Here is a listing. Set it down again exactly.

____

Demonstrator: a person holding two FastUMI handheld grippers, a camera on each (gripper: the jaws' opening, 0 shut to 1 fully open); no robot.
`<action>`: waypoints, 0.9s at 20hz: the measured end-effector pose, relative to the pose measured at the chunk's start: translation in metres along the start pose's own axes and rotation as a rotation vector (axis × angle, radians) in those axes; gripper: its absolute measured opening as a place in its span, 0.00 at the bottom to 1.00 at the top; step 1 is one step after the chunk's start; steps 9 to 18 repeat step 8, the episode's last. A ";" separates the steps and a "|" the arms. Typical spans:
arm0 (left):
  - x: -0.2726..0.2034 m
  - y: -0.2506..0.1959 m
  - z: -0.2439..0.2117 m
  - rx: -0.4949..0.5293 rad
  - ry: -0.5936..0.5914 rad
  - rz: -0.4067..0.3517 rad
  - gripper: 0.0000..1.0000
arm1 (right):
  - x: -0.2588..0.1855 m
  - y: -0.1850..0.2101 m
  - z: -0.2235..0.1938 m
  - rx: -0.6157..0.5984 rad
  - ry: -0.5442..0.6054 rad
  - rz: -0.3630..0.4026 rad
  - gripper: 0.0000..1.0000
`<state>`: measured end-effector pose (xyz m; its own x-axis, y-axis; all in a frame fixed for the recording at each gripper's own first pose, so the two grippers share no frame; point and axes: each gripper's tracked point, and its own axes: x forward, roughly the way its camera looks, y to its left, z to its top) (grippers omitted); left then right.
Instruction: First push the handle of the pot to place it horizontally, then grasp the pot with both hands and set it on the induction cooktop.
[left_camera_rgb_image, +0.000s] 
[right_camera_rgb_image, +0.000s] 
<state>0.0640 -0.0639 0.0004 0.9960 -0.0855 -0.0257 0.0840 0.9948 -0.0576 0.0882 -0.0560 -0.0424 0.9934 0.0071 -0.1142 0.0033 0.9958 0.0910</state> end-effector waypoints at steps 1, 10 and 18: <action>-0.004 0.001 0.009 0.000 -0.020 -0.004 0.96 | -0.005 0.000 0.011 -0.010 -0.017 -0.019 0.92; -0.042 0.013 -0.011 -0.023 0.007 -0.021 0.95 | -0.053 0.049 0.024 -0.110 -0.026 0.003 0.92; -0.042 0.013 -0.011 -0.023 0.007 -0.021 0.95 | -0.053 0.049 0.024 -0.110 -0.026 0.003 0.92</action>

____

- [EXERCISE OUTPUT]:
Demonstrator: a person holding two FastUMI handheld grippers, a camera on each (gripper: the jaws' opening, 0 shut to 1 fully open); no robot.
`<action>`: waypoints, 0.9s at 20hz: the measured end-effector pose, relative to the pose measured at the chunk's start: translation in metres along the start pose's own axes and rotation as a rotation vector (axis × angle, radians) in those axes; gripper: its absolute measured opening as a place in its span, 0.00 at the bottom to 1.00 at the top; step 1 is one step after the chunk's start; steps 9 to 18 repeat step 8, the episode's last. A ";" separates the steps and a "|" the arms. Typical spans:
arm0 (left):
  - x: -0.2726..0.2034 m
  - y: -0.2506..0.1959 m
  - z: -0.2439..0.2117 m
  - rx: -0.4949..0.5293 rad
  - ry: -0.5936..0.5914 rad
  - rz: -0.4067..0.3517 rad
  - gripper: 0.0000..1.0000
arm1 (right):
  - x: -0.2588..0.1855 m
  - y: -0.1850..0.2101 m
  - z: -0.2235..0.1938 m
  - rx: -0.6157..0.5984 rad
  - ry: -0.5442..0.6054 rad
  - rz: -0.3630..0.4026 rad
  - gripper: 0.0000..1.0000
`<state>`: measured end-effector pose (xyz m; its own x-axis, y-axis; all in a frame fixed for the recording at each gripper's own first pose, so the two grippers share no frame; point and axes: each gripper's tracked point, and its own axes: x forward, roughly the way its camera looks, y to its left, z to its top) (grippers omitted); left then right.
Instruction: First push the handle of the pot to place it horizontally, then grasp the pot with both hands and set it on the induction cooktop.
[left_camera_rgb_image, +0.000s] 
[right_camera_rgb_image, +0.000s] 
<state>0.0640 -0.0639 0.0004 0.9960 -0.0855 -0.0257 0.0840 0.9948 -0.0576 0.0882 -0.0560 -0.0424 0.9934 0.0071 -0.1142 0.0033 0.9958 0.0910</state> end-effector waypoints at steps 1, 10 and 18: <action>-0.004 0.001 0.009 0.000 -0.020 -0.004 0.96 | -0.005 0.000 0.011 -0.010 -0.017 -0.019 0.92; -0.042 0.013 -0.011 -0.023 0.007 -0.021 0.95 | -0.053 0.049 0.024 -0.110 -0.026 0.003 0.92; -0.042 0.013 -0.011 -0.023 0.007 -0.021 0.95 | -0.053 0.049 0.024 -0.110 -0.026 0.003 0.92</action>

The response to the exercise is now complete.